Friday, September 23, 2011

now i know and knowing is half the battle (NFTPL #59)

over the last several months and days and weeks i have been in a process of trying to figure out what i am doing and what i want to be doing. i'm in school that's a given, especially since i don't want to be spending all this money and not get a degree out of the deal. when i originally moved down to los angeles and thought about school my goal was to get a phd and teach. yet because of several experiences and conversations as of late i realize more and more how much the phd track really isn't for me right now. what i want is to actually create things, not to just talk about art but really work in the music and film industries.

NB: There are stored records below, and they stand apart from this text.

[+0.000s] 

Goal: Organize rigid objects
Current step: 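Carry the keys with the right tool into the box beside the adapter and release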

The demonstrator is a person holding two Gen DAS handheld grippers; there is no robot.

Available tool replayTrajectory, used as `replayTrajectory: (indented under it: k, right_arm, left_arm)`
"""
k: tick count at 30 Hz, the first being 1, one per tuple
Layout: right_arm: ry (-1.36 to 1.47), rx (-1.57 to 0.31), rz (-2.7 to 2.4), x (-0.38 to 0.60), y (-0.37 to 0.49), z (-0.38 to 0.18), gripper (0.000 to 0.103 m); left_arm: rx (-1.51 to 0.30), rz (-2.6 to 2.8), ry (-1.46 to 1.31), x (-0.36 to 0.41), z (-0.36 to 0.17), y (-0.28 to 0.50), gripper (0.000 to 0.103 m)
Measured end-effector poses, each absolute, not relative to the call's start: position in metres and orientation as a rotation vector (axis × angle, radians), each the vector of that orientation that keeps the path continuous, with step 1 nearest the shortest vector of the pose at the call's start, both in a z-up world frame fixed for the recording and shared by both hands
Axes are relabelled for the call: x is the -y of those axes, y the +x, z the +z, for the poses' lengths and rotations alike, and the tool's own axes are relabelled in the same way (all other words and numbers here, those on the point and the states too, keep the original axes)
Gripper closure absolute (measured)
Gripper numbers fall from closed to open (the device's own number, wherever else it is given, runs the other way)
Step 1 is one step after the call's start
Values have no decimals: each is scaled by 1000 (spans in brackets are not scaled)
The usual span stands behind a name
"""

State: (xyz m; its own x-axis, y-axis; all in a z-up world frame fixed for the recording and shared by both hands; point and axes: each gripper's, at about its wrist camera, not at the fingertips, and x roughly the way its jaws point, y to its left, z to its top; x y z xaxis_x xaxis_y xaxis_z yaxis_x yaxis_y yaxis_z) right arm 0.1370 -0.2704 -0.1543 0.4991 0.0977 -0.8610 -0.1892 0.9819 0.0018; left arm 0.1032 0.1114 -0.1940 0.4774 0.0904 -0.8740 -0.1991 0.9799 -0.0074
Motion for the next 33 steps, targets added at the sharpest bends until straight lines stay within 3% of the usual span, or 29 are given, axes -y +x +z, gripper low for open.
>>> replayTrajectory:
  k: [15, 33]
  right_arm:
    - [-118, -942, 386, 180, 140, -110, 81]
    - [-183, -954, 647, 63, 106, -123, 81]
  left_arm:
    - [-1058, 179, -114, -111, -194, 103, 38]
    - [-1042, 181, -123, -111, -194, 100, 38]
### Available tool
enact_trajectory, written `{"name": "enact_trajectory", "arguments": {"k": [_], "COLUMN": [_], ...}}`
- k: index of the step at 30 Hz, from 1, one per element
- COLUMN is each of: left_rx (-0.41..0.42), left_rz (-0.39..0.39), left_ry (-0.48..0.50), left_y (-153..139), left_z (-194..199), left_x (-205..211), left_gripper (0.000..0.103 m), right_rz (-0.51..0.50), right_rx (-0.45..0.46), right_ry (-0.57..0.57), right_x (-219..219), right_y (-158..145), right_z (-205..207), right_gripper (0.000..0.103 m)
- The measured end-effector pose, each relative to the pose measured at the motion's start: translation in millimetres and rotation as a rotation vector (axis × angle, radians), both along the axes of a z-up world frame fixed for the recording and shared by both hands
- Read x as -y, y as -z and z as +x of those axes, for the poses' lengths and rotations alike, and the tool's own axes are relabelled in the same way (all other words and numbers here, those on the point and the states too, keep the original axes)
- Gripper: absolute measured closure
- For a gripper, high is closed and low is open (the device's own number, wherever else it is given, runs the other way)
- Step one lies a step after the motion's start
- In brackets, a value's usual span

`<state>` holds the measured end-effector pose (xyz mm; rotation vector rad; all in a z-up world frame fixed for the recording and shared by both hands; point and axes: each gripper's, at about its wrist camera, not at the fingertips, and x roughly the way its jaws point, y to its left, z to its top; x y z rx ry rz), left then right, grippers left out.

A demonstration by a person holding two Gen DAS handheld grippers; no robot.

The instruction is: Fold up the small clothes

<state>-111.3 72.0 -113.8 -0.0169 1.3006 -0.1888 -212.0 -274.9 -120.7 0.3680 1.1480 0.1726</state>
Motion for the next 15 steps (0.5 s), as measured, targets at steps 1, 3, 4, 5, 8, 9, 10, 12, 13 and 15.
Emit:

for much of my life i have felt like a child standing on the other side of a glass window watching as everyone else moves into life and being...and i'm stuck just watching and wanting to play. when the madness sets in that is still how i feel, that i will never get in the club house per say and rather will spend the rest of my days standing on the outside of life looking in. i have always felt like i am ages behind everyone else in the game and can't image getting close to catching up. as someone who is absolutely non competitive this fear or impression usually is what makes me walk away and the seeming impossibility of it all. yet if i don't want to waste my talents or life this cannot be my response. instead i need to grab the proverbial bull by the horns and hold on until i receive entrance and blessing into the places i feel calling and draw. i need to embrace and step into my wild bold side, the part of me that can walk in and take a room by storm inspiring and encouraging others to create greatness together. whatever has happened in the past be it two months ago or ten years no longer get's to define how i play in this moment here and now.  so i try my damnedest to step out into boldness and risk failure and f**king up for the chance to be successful, answer my heart's calling and trust that God is good. not such a bad thing all in all.